SQLite for Data Scientists
After years of NoSQL hype, data scientists are starting to love SQL again. Modern hardware can now easily and economically support the “traditional” relation approach without needing complex distributed systems. SQLite—a C-language library that implements a lightweight, full-featured SQL database engine—is one of the most popular databases in the industry and is used in everything from web applications, web browsers, and every Android smartphone to airplanes.
Join expert Florents Tselai to learn how SQLite can help data scientists iterate the data process as quickly as possible. You’ll explore some of the more advanced features of SQL and SQLite that will help you empower and streamline your workflow as you discover how to seamlessly integrate SQLite into a data pipeline and use it to produce reports simply and efficiently, analyze unstructured and semistructured data, and store machine learning models. Along the way, you’ll also get hands-on with features like triggers—all integrated into Python-based data science scenarios.
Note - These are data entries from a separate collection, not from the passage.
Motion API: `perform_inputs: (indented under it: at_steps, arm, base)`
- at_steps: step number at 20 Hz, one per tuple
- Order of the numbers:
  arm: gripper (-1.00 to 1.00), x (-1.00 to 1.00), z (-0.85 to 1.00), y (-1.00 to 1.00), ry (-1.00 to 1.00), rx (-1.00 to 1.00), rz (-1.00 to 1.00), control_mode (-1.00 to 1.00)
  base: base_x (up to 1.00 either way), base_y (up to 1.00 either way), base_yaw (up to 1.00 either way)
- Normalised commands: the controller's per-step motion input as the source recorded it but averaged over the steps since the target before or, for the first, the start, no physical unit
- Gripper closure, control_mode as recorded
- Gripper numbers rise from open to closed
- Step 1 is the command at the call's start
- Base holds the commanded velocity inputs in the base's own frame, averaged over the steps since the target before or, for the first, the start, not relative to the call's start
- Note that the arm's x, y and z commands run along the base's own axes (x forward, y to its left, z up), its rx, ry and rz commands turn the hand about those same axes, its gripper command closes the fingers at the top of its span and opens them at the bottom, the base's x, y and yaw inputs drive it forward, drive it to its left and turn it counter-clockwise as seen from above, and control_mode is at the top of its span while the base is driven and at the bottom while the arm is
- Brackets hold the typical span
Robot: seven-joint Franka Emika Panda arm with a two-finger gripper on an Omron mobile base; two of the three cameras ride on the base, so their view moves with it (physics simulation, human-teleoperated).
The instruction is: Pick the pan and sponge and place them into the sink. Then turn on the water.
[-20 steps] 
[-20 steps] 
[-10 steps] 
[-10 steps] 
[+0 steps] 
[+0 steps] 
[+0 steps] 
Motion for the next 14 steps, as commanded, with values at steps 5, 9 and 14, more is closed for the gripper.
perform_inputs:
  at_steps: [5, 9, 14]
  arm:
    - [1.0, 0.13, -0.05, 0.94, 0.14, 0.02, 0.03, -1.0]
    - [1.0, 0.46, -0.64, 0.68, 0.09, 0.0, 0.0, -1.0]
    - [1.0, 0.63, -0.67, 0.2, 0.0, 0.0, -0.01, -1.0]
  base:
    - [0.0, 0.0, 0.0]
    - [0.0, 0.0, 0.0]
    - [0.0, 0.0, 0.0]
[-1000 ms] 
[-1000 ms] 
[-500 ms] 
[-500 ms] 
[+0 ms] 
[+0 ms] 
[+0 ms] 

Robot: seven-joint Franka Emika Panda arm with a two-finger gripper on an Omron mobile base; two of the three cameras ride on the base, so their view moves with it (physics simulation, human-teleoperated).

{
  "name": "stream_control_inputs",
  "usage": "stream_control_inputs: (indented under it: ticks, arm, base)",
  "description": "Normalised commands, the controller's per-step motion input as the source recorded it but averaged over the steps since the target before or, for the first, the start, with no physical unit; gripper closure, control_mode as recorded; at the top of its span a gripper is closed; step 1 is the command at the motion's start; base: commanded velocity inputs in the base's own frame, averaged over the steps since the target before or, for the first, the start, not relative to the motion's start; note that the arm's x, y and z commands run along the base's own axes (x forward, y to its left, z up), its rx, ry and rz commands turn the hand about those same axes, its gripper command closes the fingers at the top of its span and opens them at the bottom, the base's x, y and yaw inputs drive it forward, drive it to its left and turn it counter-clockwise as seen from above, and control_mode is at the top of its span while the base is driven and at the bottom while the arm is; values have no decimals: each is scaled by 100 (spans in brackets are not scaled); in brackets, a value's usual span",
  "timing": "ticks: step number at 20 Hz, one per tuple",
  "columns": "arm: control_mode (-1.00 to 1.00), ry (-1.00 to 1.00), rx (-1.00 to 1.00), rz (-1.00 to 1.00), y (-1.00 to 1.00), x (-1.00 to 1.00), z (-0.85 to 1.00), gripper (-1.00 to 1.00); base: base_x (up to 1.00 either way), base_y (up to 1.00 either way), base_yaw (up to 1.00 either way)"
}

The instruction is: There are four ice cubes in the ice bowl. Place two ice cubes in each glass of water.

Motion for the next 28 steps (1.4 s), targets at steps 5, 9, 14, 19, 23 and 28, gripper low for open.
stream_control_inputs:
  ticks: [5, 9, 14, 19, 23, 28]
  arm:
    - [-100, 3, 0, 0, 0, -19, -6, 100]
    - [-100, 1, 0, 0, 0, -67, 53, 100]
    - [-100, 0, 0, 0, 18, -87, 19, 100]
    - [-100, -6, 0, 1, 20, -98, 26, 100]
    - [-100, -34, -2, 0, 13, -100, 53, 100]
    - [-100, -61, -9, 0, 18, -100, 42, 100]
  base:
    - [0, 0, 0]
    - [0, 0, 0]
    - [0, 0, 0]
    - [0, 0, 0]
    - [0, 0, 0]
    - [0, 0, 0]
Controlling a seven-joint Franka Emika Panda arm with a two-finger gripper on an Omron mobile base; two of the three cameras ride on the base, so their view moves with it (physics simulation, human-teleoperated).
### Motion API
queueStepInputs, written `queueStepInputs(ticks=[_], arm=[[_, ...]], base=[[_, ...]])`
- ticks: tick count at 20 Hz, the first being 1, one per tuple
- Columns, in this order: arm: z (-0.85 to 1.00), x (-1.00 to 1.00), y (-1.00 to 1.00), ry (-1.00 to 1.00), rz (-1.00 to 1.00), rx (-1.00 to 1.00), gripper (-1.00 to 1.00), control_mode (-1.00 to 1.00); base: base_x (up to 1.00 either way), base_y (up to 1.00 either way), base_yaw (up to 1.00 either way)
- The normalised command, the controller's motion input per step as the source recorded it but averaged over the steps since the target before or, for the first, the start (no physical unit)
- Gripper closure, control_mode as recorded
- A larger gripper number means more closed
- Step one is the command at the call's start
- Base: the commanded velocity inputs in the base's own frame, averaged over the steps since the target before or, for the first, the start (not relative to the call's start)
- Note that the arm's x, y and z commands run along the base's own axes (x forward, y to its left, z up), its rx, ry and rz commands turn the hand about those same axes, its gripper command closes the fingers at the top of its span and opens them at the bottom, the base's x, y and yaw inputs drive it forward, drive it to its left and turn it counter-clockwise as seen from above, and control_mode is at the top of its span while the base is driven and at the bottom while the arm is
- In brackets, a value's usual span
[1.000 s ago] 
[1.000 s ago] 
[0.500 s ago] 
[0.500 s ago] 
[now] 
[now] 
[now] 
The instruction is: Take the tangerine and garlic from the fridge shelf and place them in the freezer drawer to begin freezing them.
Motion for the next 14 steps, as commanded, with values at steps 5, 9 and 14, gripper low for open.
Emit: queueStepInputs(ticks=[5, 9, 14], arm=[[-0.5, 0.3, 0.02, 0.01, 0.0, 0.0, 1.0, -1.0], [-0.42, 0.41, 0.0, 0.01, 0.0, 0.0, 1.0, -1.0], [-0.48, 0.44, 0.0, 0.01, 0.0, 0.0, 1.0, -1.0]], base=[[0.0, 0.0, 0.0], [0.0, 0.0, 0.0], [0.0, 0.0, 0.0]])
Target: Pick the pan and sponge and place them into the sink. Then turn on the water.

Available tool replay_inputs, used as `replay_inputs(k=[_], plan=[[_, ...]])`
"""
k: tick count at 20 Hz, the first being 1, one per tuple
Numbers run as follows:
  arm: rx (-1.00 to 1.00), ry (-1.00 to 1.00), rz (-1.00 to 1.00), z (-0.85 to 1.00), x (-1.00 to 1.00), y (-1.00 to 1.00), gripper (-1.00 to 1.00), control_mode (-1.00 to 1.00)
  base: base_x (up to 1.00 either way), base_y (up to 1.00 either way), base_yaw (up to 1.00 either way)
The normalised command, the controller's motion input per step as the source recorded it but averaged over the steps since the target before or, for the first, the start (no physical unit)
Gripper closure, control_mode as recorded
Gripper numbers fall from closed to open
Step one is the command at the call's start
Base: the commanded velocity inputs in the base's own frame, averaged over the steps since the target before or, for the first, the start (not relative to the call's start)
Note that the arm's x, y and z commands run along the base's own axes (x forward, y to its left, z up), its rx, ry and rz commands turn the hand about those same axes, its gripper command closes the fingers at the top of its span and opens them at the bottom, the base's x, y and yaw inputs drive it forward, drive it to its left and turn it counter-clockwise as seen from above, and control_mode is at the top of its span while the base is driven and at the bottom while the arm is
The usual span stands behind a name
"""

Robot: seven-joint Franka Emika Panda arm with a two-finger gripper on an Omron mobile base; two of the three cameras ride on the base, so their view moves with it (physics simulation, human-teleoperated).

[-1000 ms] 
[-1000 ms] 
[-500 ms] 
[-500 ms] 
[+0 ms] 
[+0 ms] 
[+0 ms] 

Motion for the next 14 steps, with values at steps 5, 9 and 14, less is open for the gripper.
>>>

What you'll learn-and how you can apply it
By the end of this live online course, you’ll understand:
- How standard database concepts such as triggers fit into the modern data science practice
- Why SQL is still relevant
- How SQL can be more than enough for data cleaning and transformation
- How SQL and Python can work nicely together
- How to use SQLite to produce advanced reports simply and efficiently
- How to integrate SQLite seamlessly into your data pipeline
- How to use SQLite to analyse unstructured data (e.g., text) and semistructured data (e.g., JSON documents) without having to use complex systems like ElasticSearch or NLTK
- How to use SQLite to store machine learning models
And you’ll be able to:
- Replace multiple pandas one-liners with a few lines of SQL code
- Replace time-consuming Python-based data cleaning with SQL triggers
- Use SQLite to generate reports
- Avoid using complex and expensive big data systems and still achieve better results
- Use Python for true machine learning and experimentation, instead of “boring” data cleaning
- Reduce the financial cost of your machine learning models and analyses
This training course is for you because...
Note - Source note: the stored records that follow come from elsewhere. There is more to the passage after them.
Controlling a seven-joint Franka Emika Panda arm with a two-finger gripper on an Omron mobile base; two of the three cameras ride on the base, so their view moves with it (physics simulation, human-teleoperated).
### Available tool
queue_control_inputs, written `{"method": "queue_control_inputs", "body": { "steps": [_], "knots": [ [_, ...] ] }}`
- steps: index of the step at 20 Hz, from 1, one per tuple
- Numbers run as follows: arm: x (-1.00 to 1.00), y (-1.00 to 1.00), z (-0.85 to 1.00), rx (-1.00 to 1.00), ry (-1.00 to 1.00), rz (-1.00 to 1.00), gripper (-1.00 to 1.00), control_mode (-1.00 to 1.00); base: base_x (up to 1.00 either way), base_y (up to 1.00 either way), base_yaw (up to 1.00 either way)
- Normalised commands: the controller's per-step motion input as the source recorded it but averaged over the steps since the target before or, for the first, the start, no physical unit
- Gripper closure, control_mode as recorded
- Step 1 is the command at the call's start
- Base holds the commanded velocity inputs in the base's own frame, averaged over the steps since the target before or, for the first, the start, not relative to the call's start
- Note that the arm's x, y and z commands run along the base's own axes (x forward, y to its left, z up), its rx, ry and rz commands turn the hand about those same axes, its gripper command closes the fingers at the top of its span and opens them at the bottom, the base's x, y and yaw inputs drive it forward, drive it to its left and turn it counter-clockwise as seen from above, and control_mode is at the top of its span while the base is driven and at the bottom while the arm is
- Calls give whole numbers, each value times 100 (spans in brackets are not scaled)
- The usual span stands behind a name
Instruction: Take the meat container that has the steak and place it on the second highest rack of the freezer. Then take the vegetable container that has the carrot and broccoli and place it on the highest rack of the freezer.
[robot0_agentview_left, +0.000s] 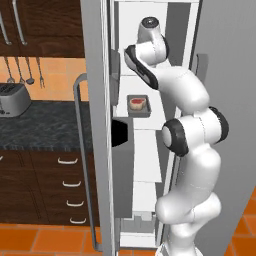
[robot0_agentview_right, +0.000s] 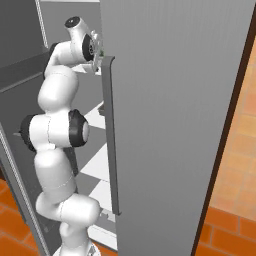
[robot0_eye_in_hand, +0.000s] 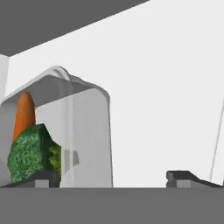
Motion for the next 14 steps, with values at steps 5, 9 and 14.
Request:
{"method": "queue_control_inputs", "body": {
  "steps": [5,9,14],
  "knots": [
    [-95,-44,-32,0,0,0,-100,-100,0,0,0],
    [-91,-13,2,1,0,5,-100,-100,0,0,0],
    [-85,0,7,0,-5,7,-100,-100,0,0,0]
  ]
}}
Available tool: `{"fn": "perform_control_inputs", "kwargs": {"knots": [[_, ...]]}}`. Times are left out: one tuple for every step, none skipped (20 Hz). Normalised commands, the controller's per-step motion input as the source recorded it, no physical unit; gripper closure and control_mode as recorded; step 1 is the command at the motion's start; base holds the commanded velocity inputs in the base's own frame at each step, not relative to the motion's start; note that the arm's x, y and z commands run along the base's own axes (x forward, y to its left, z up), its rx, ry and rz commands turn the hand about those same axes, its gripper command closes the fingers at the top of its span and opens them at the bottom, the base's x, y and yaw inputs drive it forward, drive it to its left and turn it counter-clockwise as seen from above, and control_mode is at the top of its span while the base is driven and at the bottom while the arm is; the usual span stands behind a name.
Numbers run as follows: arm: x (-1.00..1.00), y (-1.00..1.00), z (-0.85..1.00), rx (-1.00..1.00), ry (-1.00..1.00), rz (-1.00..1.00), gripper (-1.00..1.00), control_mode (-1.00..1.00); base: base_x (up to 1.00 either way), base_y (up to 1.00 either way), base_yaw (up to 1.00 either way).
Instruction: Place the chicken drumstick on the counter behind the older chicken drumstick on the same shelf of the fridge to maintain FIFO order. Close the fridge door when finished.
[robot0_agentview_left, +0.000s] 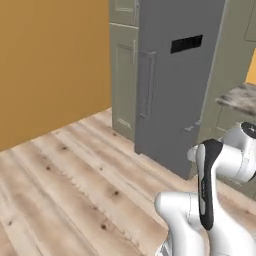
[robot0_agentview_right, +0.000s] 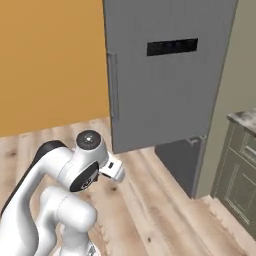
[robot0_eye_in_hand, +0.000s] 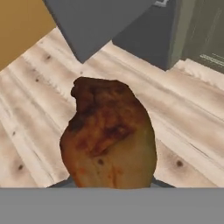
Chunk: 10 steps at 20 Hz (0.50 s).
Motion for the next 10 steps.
{"fn": "perform_control_inputs", "kwargs": {"knots": [[0.00,0.00,0.00,0.00,0.00,0.00,1.00,1.00,-0.63,0.07,0.62],[0.00,0.00,0.00,0.00,0.00,0.00,1.00,1.00,-0.49,0.04,0.63],[0.00,0.00,0.00,0.00,0.00,0.00,1.00,1.00,-0.26,0.10,0.63],[0.00,0.00,0.00,0.00,0.00,0.00,1.00,1.00,-0.01,0.22,0.65],[0.00,0.00,0.00,0.00,0.00,0.00,1.00,1.00,0.00,0.26,0.65],[0.00,0.00,0.00,0.00,0.00,0.00,1.00,1.00,0.00,0.29,0.65],[0.00,0.00,0.00,0.00,0.00,0.00,1.00,1.00,0.00,0.41,0.65],[0.00,0.00,0.00,0.00,0.00,0.00,1.00,1.00,0.00,0.47,0.65],[0.00,0.00,0.00,0.00,0.00,0.00,1.00,1.00,0.00,0.64,0.63],[0.00,0.00,0.00,0.00,0.00,0.00,1.00,1.00,0.06,0.57,0.63]]}}
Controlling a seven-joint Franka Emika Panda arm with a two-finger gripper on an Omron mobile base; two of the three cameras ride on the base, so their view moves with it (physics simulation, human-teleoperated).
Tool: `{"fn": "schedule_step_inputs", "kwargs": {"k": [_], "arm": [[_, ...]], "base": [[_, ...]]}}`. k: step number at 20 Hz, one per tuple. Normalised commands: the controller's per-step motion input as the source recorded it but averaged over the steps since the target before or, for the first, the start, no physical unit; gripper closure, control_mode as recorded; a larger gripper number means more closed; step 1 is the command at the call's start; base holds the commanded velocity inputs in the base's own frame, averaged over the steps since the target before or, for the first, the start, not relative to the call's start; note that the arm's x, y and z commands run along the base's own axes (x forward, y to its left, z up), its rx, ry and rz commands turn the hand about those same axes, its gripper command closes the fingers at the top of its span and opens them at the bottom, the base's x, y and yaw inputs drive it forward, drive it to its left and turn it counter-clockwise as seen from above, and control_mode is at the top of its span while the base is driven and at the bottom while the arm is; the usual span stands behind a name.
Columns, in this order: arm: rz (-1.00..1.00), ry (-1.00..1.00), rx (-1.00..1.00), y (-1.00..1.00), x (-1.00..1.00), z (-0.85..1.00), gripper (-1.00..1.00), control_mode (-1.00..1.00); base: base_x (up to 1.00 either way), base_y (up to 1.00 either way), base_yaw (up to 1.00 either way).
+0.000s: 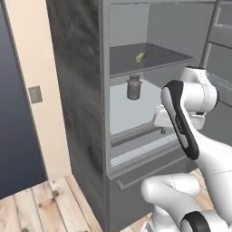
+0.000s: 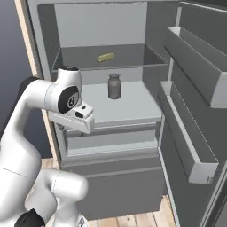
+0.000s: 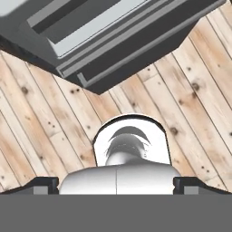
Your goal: Retrieve the butter from the fridge and place it on a plate on the dining table. Then retrieve the butter knife by the fridge and place it near the plate.
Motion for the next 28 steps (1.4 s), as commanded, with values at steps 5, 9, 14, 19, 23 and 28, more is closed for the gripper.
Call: {"fn": "schedule_step_inputs", "kwargs": {"k": [5,9,14,19,23,28], "arm": [[0.00,0.00,0.00,0.00,0.00,0.00,-1.00,1.00],[0.00,0.00,0.00,0.00,0.00,0.00,-1.00,1.00],[0.00,0.00,0.00,0.00,0.00,0.00,-1.00,1.00],[0.00,0.00,0.00,0.00,0.00,0.00,-1.00,1.00],[0.00,0.00,0.00,0.00,0.00,0.00,-1.00,1.00],[0.00,0.00,0.00,0.00,0.00,0.00,-1.00,1.00]], "base": [[0.34,-0.47,0.25],[0.63,-0.16,0.03],[0.64,0.00,0.01],[0.40,-0.29,0.13],[0.30,-0.72,0.18],[0.22,-0.38,0.12]]}}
- You think SQL could solve many of your problems.
- You’re tired of having to book meetings with database administrators, data engineers, business analysts, and project managers to produce a useful report.
- Your ETL processes have become too complex, and you want to simplify them.
- You’re interested in automating report generation but don’t know how to go about it.
- You want to reduce the amount of time you spend writing ETL processes in Python.
- Familiarity with SQL concepts (e.g., simple queries, joins, and group-by clauses) and Python syntax
- A basic understanding of the Python data stack (e.g., tools like pandas and scikit-learn) (useful but not required)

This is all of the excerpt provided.